6.2. Molecular Mechanism of Biomimetic NPs Enhancing the Action of DC Vaccine

Biomimetic NPs enhance the effectiveness of the DC vaccine through immune regulation, targeted delivery, and improved antigen presentation. Biomimetic NPs are designed to mimic the structure and function of pathogens or endogenous immune signals. It usually leads to the upregulation of co-stimulatory molecules (such as CD80, CD86, CD40) and an increase in cytokine secretion (such as IL-12, IL-6, TNF-α), thus promoting the maturation of DC and enhancing the immune response [135]. Biomimetic NPs are designed to optimize the loading, stability, and release of antigens. When DCs internalize these NPs, they can deliver antigens directly to the endocytic compartments of DCs, promoting efficient processing and presentation via MHC (major histocompatibility complex) molecules. Moreover, it can improve the persistence and release profile of the antigens, ensuring that DCs are exposed to a sustained supply of antigens and are more likely to prime T cells effectively [136]. The surface properties of biosimilar nanoparticles can be activated by adding ligands or antibodies to specifically target dendritic cell receptors, activating both innate and adaptive immune responses [137]. DCs play a crucial role in driving Th1 (helper T cell) and CTL (cytotoxic T lymphocyte) responses. By enhancing antigen presentation and cytokine release, biomimetic NPs can direct DCs to prime these T cell subsets, which are particularly important in the context of vaccines against cancer or infections [138].

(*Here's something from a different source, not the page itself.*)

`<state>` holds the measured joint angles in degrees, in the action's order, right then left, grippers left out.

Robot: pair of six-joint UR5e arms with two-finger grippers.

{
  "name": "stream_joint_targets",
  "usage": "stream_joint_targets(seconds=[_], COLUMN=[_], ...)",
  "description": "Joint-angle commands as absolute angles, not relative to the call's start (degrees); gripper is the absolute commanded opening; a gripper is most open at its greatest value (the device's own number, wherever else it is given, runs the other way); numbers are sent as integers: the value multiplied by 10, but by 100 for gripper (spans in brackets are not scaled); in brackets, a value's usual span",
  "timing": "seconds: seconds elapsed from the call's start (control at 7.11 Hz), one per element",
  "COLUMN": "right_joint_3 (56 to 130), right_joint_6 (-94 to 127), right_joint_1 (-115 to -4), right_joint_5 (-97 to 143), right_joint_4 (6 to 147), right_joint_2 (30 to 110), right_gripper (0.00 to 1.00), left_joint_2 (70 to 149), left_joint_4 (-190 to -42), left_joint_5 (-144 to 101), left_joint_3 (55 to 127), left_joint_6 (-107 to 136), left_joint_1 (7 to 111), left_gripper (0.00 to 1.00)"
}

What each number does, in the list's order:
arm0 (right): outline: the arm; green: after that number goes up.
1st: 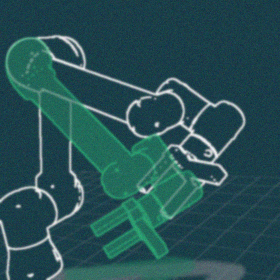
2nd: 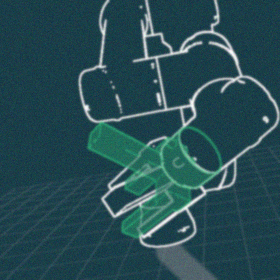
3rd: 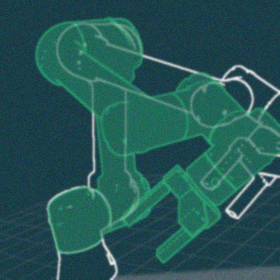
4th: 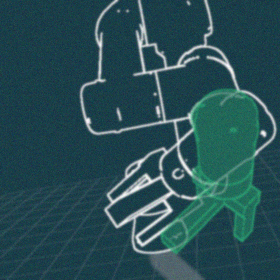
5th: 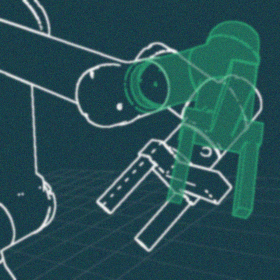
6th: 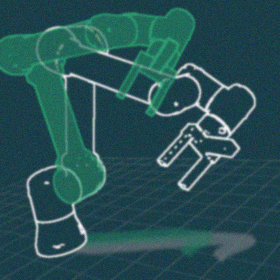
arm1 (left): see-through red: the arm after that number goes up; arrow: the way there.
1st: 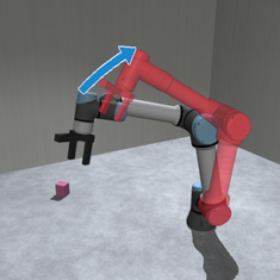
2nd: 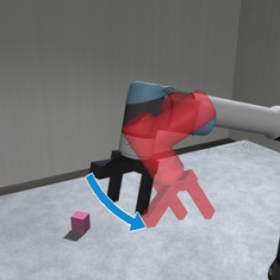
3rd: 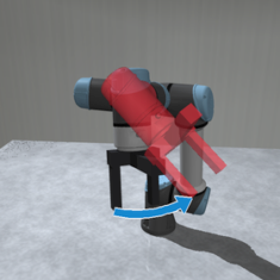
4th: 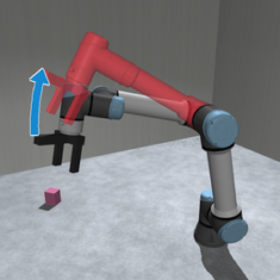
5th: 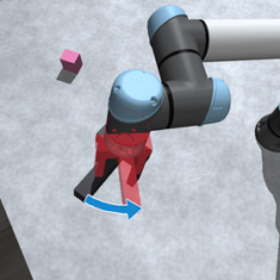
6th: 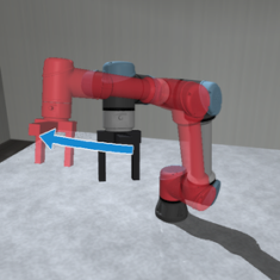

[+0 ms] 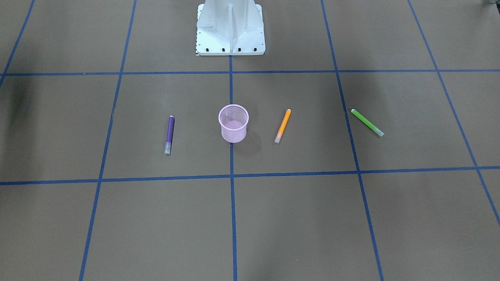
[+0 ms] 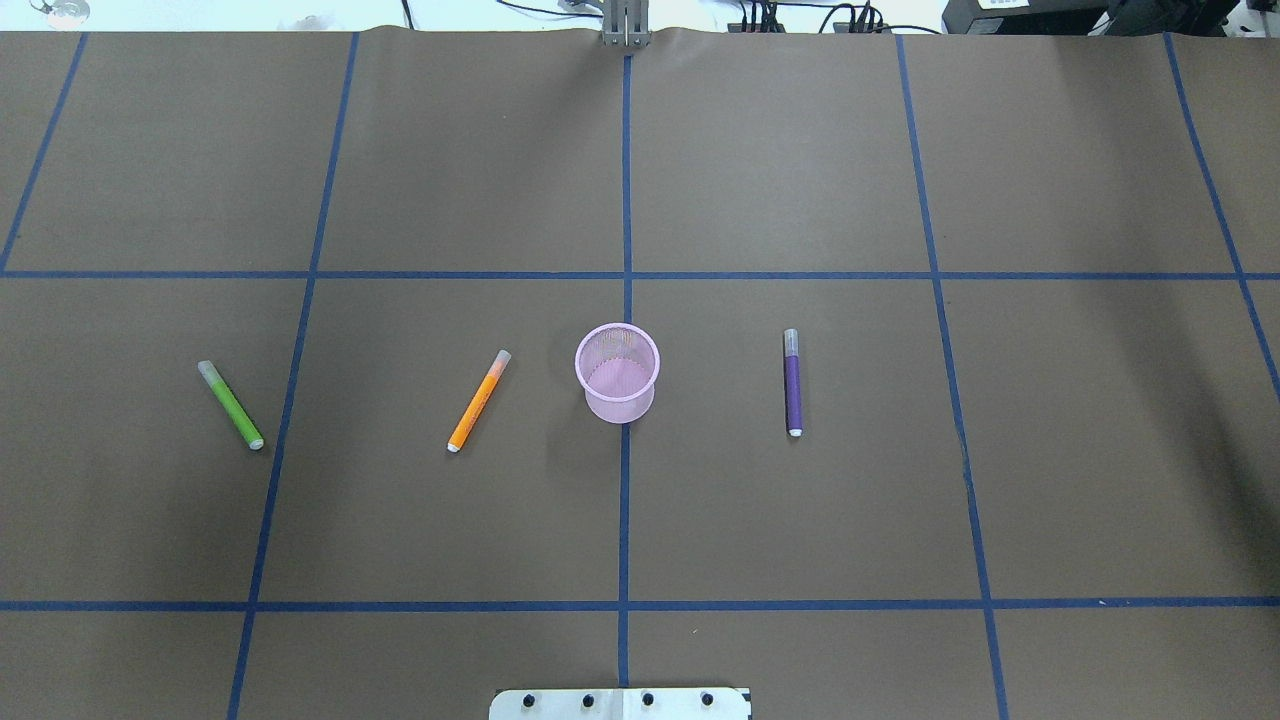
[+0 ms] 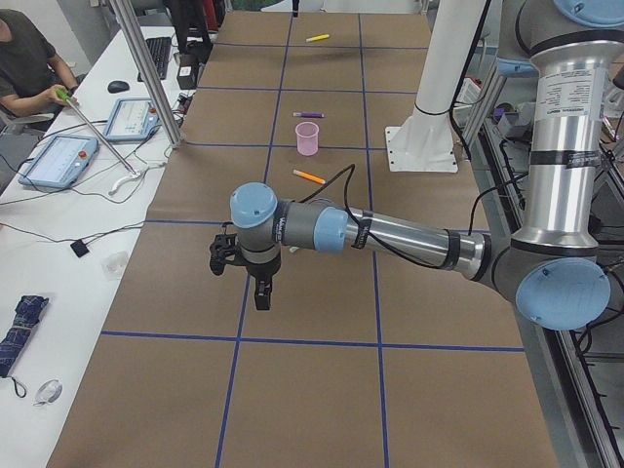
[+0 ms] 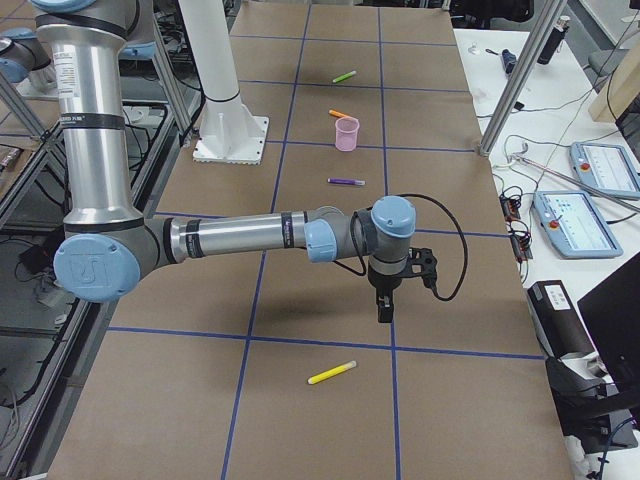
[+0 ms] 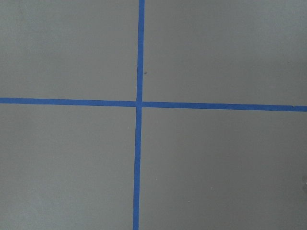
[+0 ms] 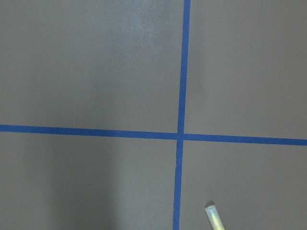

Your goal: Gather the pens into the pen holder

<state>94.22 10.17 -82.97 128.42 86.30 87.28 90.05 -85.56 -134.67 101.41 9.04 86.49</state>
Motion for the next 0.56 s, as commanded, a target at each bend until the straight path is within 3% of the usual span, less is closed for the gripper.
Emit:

6.3. Advantages and Limitations of Combining Nanotechnology with DCs

A recent study [139] reported the synthesis of “Mini DCs”, wherein the membranes extracted from the DCs of ovarian cancer patients were coated with IL-2-loaded PLGA NPs. The Mini DCs expressed the membrane proteins with DCs, such as MHC, CD40, and CD86, which endowed them with the ability to activate T cells and overcome immunosuppressive factors in the TME. Meng et al. [140] synthesized stable microspheres MS(O10H6) loaded with a plasmid encoding mouse IL-10 (pIL-10), and transfected DCs with the MS(O10H6)-pIL-10 complexes to regulate their alloreactivity. These genetically modified DCs significantly reduced the proliferation of allogeneic CD4+ and CD8+ T cells induced in vitro. In an in vivo experiment using cells embedded in Matrigel as a transplant model, DCs transfected with MS(O10H6)-pIL-10 complexes were found to inhibit the infiltration of host cells. These results indicate that self-assembled MS(O10H6) is an efficient plasmid delivery tool for regulating DC-dependent allogeneic T cell responses.
While bionic nanotechnology provides excellent biocompatibility, minimal toxicity, robust spatiotemporal control, and immune activation on demand, there are still unavoidable challenges in its clinical translation. Initially, the comprehensive safety of bionic nanoparticles requires assessment through clinical trials [141]. Furthermore, the complexity of biomimetic approaches frequently arises from the integration of various functions, presenting a significant challenge to affordable manufacturing and large-scale production. It will be imperative to balance this functional complexity with a simple vaccine design structure for successful clinical translation [142]. Finally, adapting the current production scale of nano-DC vaccines to a high-throughput workflow will require a significant investment of time and resources [143,144]. Nevertheless, biomimetic nanotechnology has immense potential to open up a path for the development of a new generation of DC vaccines.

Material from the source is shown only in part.